Telle fut l'apparition de la première pensée religieuse chez les hommes réunis par la haine: pensée sombre et délirante, qui ne pouvait faire éclore que la notion du péché et inaugurer que la croyance à un génie malfaisant, rival du Dieu bon. Plus tard, ce génie fut appelé Arimane, Satan ou le diable. Quelle que soit l'origine de cette personnification, elle n'a pu apparaître qu'à des hommes privés de la notion du vrai Dieu.
Mos prit encore la parole:
—Il a demandé du sang, dit-il; nous lui donnerons celui de nos méchants frères. Mais nous ne sommes pas encore prêts à marcher contre eux, et il faut apaiser la faim de ce vorace qui crie toujours après moi dans l'horreur des nuits. Donnons-lui ces animaux qui nous ont suivis et dont la docilité nous permet de faire une large hécatombe. Dressons une table aussi grande que la butte de pierres et de terre qui a été entassée sur la dépouille de notre aïeul, et couvrons-la de chairs sanglantes. Nous verrons peut-être arriver celui que nous invoquons, et nous pourrons lui parler et le décider à être pour nous.
Aussitôt ces infortunés se mirent à rouler les rochers et à amonceler les terres, et ils bâtirent ainsi un autel monstrueux sur lequel, rassemblant le troupeau qui les avait suivis, ils l'égorgèrent avec leurs épieux, en poussant des cris frénétiques, comme pour couvrir les rugissements et les plaintes de ces bêtes innocentes qui se débattaient dans les affres de la mort.
Quand le sacrifice fut consommé, on attendit en vain l'apparition redoutable.

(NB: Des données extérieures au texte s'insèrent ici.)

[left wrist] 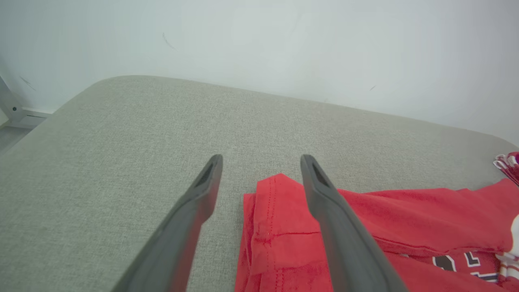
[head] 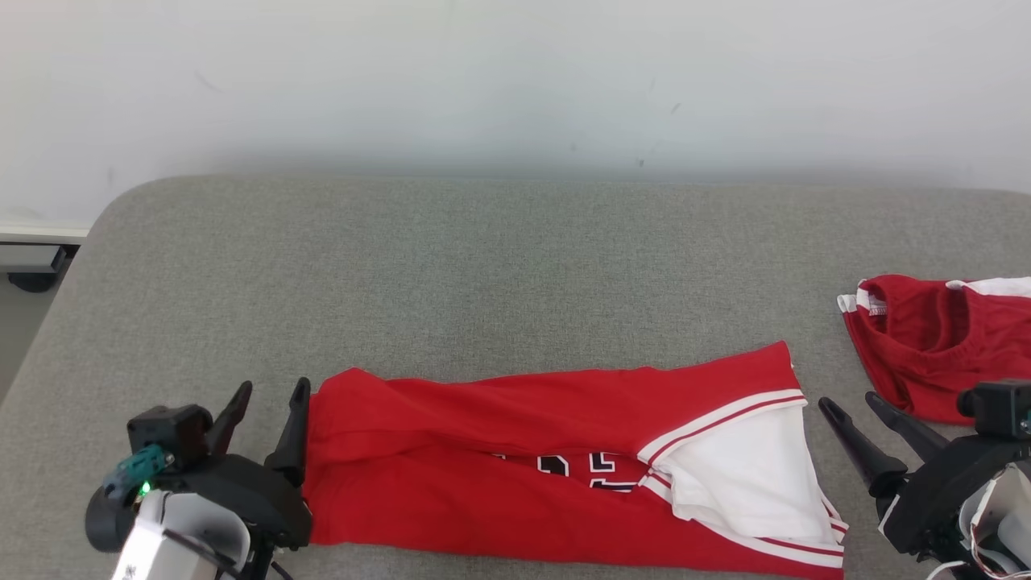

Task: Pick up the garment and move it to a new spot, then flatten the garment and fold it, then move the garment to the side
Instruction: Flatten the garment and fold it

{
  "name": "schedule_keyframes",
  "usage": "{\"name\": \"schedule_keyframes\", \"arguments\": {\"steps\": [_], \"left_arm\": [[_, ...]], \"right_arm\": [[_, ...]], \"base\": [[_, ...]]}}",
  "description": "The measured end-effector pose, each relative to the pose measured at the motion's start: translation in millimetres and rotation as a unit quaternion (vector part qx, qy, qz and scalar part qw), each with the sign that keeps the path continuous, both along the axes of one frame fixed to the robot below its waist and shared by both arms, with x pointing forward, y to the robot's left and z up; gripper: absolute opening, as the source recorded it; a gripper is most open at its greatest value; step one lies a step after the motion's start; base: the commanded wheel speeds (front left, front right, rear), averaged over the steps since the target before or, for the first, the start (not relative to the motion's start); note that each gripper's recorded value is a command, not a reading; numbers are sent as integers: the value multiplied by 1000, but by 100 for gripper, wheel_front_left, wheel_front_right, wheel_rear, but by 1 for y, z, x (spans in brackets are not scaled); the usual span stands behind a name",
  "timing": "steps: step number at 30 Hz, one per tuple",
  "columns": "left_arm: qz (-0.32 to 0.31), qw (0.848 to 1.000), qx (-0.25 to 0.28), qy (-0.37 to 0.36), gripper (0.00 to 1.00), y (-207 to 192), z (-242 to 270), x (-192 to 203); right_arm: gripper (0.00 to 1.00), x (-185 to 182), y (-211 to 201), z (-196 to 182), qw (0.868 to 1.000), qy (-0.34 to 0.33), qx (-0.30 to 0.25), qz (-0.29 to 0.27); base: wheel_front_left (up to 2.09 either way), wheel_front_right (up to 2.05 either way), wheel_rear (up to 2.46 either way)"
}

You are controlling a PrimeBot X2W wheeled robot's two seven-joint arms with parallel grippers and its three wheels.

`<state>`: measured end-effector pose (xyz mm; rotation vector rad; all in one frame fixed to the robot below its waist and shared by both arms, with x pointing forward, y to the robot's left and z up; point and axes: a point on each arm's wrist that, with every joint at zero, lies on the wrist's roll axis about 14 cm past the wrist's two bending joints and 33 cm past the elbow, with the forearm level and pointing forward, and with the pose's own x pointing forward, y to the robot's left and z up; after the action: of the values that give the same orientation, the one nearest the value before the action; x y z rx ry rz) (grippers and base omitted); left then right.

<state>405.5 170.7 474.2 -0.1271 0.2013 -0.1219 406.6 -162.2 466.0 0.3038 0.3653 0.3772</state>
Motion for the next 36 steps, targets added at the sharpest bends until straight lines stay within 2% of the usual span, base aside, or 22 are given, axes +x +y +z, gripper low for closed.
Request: {"name": "schedule_keyframes", "arguments": {"steps": [8,14,22,32,36], "left_arm": [[14,997,15,-79,100,0,26,-16],[14,996,-1,-87,100,-9,25,-31],[37,995,-8,-94,100,-1,26,-40],[48,993,-3,-105,100,0,28,-47],[59,992,-1,-109,100,6,29,-48]], "right_arm": [[100,-7,-6,2,998,-29,-7,-50],[100,-15,-8,-2,997,-30,-6,-70],[100,-21,-6,-2,995,-33,11,-93],[100,-23,-15,0,993,-52,-7,-107],[100,-21,-13,2,993,-70,-35,-94]], "base": [[0,0,0],[0,0,0],[0,0,0],[0,0,0],[0,0,0]]}}
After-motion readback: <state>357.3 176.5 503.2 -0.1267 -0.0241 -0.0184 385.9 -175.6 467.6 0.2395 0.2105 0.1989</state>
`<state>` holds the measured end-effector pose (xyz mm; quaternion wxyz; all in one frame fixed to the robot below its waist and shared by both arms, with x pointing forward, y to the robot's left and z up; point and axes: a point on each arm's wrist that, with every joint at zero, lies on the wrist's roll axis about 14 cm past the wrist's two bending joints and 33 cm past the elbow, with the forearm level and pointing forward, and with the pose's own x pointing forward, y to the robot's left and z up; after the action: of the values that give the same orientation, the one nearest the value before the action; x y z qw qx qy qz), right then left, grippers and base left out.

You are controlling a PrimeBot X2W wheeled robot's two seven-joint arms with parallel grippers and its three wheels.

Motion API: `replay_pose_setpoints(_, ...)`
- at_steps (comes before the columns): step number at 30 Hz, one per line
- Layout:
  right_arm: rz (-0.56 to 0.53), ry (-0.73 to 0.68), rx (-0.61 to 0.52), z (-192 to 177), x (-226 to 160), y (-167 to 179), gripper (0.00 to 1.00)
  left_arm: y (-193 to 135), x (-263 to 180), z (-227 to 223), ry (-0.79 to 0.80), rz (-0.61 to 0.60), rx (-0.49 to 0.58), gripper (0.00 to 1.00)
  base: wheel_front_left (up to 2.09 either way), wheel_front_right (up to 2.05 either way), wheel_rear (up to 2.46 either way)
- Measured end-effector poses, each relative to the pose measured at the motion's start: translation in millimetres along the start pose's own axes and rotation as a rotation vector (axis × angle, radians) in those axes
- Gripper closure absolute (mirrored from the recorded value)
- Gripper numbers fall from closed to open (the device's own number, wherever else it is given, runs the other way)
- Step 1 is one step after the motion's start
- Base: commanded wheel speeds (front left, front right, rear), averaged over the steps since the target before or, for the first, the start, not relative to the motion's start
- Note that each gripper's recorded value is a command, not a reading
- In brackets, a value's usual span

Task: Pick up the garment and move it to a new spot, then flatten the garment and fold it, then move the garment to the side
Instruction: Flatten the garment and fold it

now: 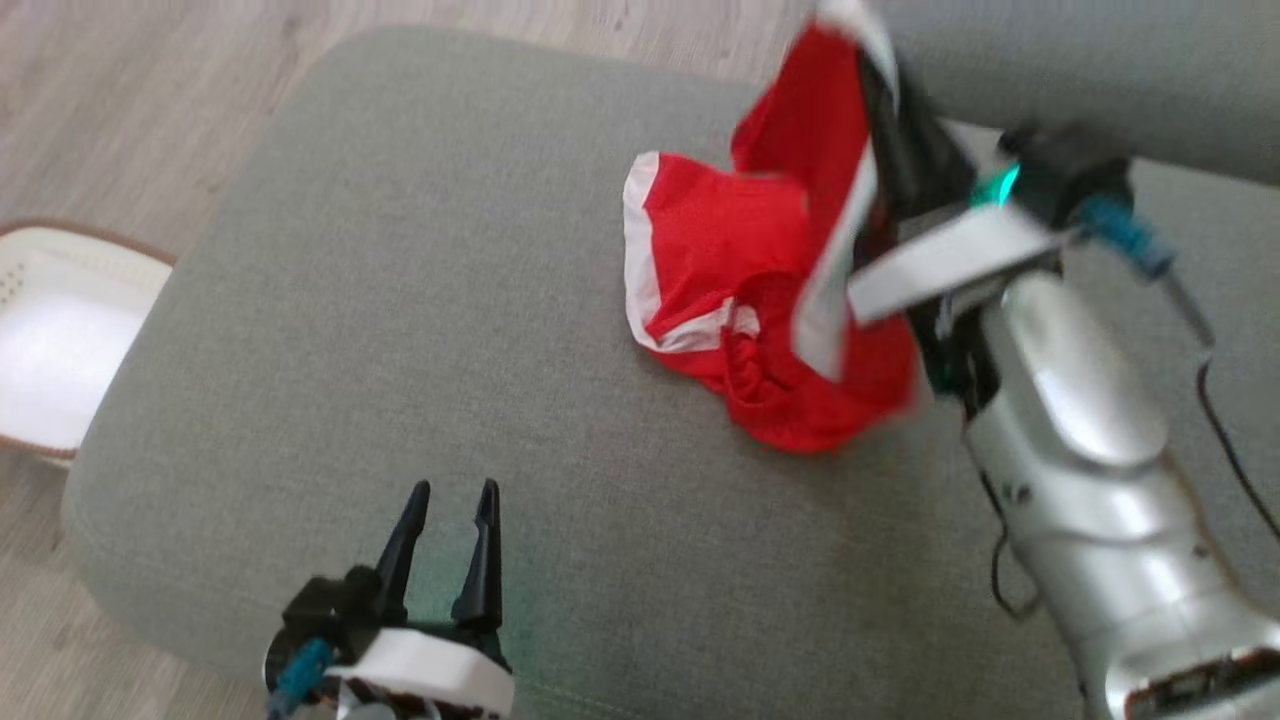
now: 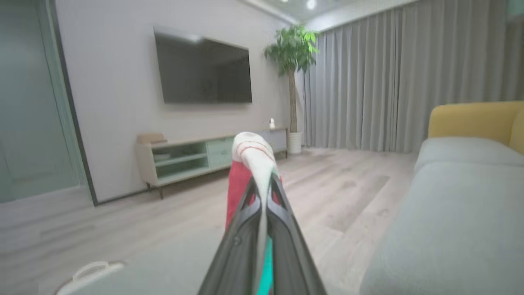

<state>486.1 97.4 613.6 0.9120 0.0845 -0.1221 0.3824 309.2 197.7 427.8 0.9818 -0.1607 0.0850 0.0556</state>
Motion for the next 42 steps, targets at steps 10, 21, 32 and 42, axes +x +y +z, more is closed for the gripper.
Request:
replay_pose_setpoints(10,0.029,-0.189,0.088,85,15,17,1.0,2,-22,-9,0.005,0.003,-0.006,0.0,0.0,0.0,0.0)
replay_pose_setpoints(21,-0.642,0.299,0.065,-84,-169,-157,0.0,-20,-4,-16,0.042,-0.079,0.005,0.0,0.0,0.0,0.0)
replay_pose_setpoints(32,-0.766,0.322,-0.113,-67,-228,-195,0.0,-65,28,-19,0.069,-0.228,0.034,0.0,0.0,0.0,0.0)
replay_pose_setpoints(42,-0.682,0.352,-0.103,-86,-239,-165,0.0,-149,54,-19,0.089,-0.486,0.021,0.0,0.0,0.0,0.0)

Aucun monstre ne se présenta pour lécher le sang des victimes, et on commença à injurier et à menacer Mos, en lui disant:
—Tu nous avais promis un appui et il ne vient pas. Tu nous as fait sacrifier des animaux inoffensifs qui nous seraient devenus utiles dans ce désert, et nous ne retirons aucun bien de notre folie. Tu nous as trompés, et tu mériterais de périr pour que l'on vît si ton propre sang attire celui que tu as annoncé.

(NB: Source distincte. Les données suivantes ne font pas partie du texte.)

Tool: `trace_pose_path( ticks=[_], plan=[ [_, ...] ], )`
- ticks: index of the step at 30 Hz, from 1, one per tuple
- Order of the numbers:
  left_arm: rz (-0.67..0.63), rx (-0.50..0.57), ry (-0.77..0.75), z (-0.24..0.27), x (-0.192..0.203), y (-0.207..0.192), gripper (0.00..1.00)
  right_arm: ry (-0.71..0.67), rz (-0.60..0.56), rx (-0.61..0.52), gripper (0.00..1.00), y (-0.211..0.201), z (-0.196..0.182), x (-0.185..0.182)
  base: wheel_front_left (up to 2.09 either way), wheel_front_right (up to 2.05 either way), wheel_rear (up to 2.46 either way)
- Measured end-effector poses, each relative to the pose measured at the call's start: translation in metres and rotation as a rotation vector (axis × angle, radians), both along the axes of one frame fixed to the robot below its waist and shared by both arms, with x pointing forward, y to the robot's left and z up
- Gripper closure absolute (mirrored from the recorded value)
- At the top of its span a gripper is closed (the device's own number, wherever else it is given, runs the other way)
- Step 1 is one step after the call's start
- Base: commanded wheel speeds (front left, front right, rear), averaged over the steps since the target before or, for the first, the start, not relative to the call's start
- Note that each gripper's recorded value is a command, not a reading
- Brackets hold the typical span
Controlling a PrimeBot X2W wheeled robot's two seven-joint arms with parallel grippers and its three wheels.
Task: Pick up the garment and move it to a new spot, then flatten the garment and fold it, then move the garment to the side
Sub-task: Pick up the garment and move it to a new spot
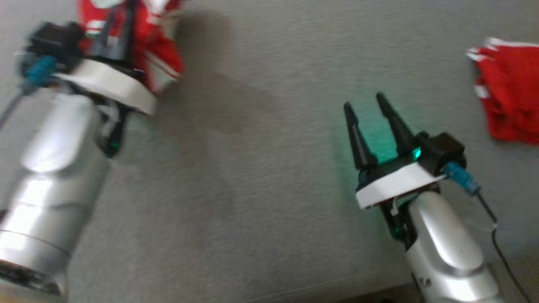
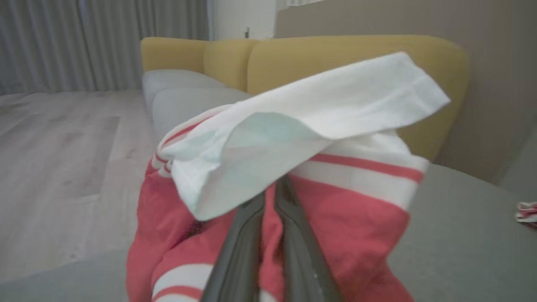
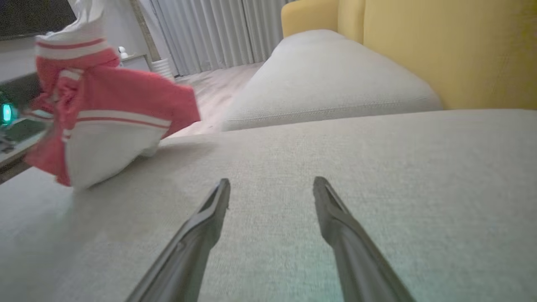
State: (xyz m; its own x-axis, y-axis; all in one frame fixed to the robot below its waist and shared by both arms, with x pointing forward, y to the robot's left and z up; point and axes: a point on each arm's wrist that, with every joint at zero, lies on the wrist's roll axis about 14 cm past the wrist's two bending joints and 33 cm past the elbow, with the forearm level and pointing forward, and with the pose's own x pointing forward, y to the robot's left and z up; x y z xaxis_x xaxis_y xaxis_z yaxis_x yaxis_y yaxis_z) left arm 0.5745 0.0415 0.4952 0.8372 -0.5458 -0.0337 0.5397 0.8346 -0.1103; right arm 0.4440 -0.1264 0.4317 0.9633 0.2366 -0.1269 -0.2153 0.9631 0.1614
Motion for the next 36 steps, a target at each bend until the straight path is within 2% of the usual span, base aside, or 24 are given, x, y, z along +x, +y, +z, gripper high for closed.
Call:
trace_pose_path(
  ticks=[6, 11, 17, 23, 24, 25, 26, 36],
  plan=[
    [-0.337, -0.082, 0.017, 0.005, -0.062, -0.131, 1.0, -0.005, -0.091, -0.005, 0.0, -0.032, 0.011, -0.027, 0.0, 0.0, 0.0],
    [-0.54, -0.154, 0.067, 0.009, -0.12, -0.206, 1.0, -0.002, -0.173, -0.003, 0.0, -0.057, 0.017, -0.051, 0.0, 0.0, 0.0],
    [-0.585, -0.158, 0.181, -0.02, -0.157, -0.225, 1.0, -0.012, -0.219, -0.003, 0.0, -0.07, 0.023, -0.066, 0.0, 0.0, 0.0],
    [-0.473, -0.109, 0.219, -0.046, -0.148, -0.194, 1.0, -0.023, -0.206, 0.006, 0.0, -0.066, 0.026, -0.062, 0.0, 0.0, 0.0],
    [-0.449, -0.103, 0.217, -0.048, -0.144, -0.187, 0.73, -0.025, -0.199, 0.009, 0.0, -0.064, 0.026, -0.061, 0.0, 0.0, 0.0],
    [-0.428, -0.098, 0.216, -0.05, -0.141, -0.181, 0.03, -0.026, -0.193, 0.011, 0.0, -0.061, 0.026, -0.059, 0.0, 0.0, 0.0],
    [-0.402, -0.093, 0.214, -0.052, -0.138, -0.173, 0.0, -0.027, -0.186, 0.013, 0.0, -0.059, 0.026, -0.057, 0.0, 0.0, 0.0],
    [-0.035, -0.127, 0.222, -0.062, -0.128, -0.071, 0.0, -0.037, -0.117, 0.012, 0.0, -0.036, 0.026, -0.046, 0.0, 0.0, 0.0]
  ],
)
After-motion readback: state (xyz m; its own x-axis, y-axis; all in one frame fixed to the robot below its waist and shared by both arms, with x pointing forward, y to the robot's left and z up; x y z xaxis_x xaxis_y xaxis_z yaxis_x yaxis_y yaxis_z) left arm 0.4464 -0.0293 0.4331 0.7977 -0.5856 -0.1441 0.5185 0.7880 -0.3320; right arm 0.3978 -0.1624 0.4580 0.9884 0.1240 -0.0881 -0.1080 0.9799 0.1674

Mos avait été de bonne foi dans son délire. Quand il vit ses jours en danger, il se fit imposteur et déclara que le méchant viendrait pour lui seul. On le laissa seul toute la nuit, au milieu des ténèbres et couché sur les entrailles fumantes des victimes. Là, pénétré d'horreur et d'épouvante, il eut une vision sans sommeil, une vision qui acheva d'égarer son esprit et qu'il raconta le lendemain, augmentée de ce que son imagination, toujours plus troublée, lui faisait prendre pour un souvenir. Le méchant était venu et il s'était repu de sang; après quoi, il avait dit: «Mangez ces chairs, elles sont à vous. Je suis content de ce que vous avez fait pour moi; mais apprenez que je vis dans la foudre, au-dessus des nuages. C'est ce qui fait qu'à moins qu'il ne me plaise de me montrer, vous ne me voyez point. Apprenez aussi que je me nourris surtout de la fumée des sacrifices, et que je veux être appelé l'implacable, c'est-à-dire la force qui tue les forts et la vengeance qui enivre les faibles. Vous apprendrez à vos enfants à me craindre, et, d'âge en âge, je resterai avec votre race, car je suis celui qui ne meurt point.»

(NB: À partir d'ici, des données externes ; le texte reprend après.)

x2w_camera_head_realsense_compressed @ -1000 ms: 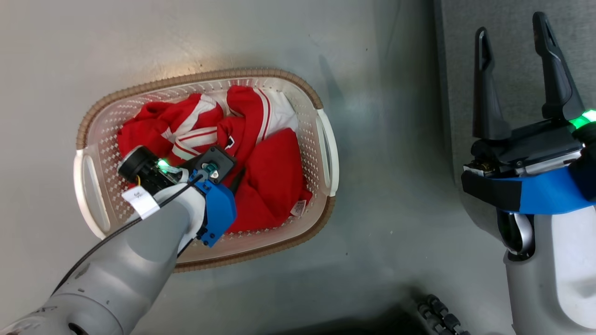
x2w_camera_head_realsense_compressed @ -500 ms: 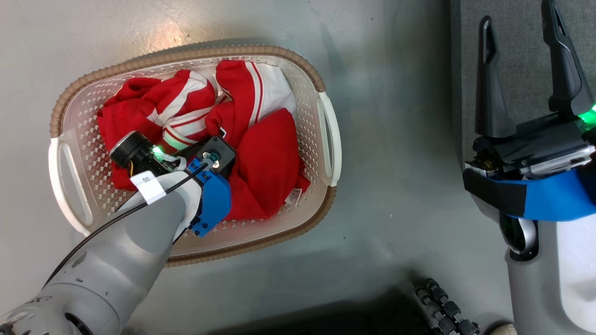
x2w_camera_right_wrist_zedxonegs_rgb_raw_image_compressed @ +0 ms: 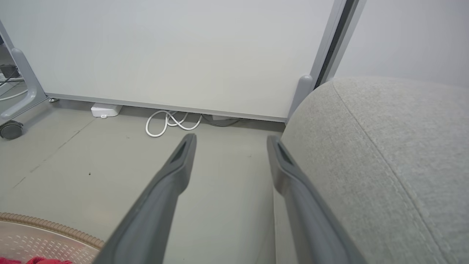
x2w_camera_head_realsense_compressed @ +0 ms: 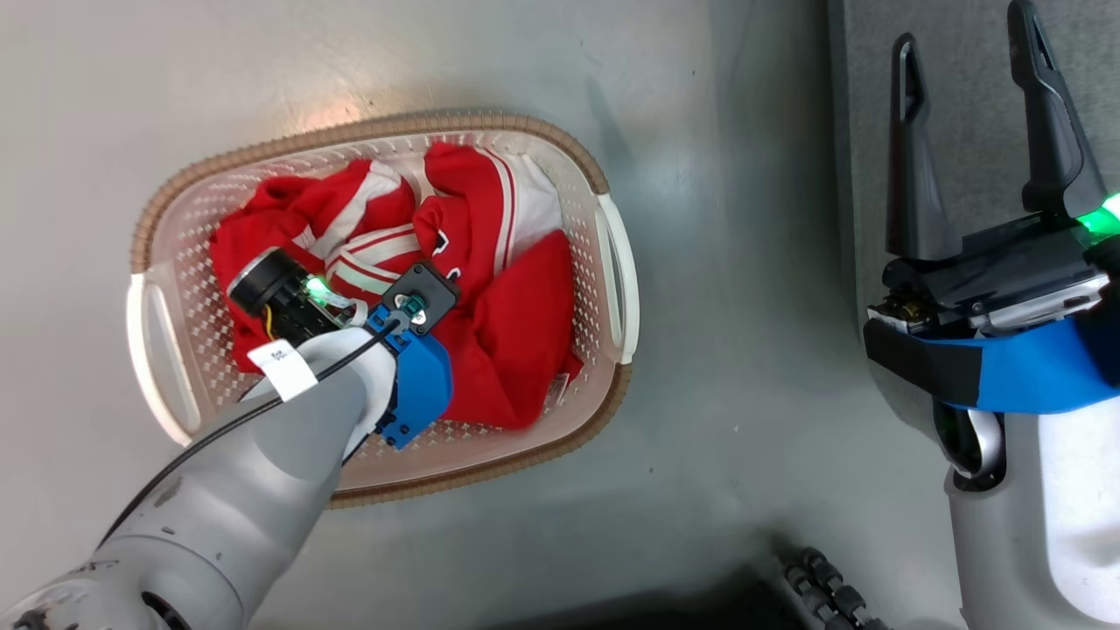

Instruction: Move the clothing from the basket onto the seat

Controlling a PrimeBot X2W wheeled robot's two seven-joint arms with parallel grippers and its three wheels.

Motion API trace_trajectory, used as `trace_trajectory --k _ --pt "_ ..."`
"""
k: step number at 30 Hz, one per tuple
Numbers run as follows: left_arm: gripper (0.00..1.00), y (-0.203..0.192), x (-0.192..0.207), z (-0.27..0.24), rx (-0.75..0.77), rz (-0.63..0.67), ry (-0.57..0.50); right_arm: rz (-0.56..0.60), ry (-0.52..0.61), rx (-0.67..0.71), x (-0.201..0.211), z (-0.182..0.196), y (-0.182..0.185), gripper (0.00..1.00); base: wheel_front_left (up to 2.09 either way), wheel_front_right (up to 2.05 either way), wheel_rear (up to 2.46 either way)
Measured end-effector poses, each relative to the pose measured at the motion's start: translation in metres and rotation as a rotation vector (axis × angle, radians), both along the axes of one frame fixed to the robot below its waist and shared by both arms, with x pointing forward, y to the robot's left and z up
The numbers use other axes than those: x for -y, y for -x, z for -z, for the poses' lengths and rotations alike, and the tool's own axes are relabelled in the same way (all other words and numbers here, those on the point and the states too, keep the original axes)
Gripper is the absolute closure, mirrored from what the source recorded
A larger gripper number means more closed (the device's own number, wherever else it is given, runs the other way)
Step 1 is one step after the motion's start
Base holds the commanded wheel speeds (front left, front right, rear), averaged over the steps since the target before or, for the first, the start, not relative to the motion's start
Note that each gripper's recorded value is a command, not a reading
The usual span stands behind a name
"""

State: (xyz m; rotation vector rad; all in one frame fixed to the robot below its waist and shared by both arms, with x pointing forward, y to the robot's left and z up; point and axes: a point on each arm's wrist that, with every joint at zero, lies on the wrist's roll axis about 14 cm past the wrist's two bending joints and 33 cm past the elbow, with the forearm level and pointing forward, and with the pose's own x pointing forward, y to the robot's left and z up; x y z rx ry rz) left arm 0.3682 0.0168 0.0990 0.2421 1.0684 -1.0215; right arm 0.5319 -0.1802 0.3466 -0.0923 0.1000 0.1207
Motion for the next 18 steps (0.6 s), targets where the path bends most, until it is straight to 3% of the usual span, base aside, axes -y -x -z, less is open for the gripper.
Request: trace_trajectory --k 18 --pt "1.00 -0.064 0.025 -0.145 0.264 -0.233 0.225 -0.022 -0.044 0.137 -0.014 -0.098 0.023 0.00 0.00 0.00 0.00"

Et, à ce discours qu'il croyait avoir entendu, Mos ajouta une imposture volontaire pour se préserver des dangers attachés à toute révélation bonne ou mauvaise.
—L'implacable a dit encore: «Apprends que je suis Esprit, c'est-à-dire que je garde mon apparence et ma volonté quand je veux me dépouiller de mon corps, et que les hommes ne peuvent me détruire. Dis-leur que je te choisis pour leur enseigner ma nature et ma science, et que celui qui te frappera sera frappé par mon invisible main, grande comme le monde et forte comme la mer.»
—S'il en est ainsi, répondit la tribu errante, fixons notre séjour non loin de cet autel qui nous est propice; mais ne bâtissons aucune demeure, car nos ennemis viendraient sans doute nous déposséder. Vivons à l'ombre de cette forêt jusqu'à ce que nous puissions fondre sur eux et à notre tour les déposséder de leurs maisons et de leurs femmes.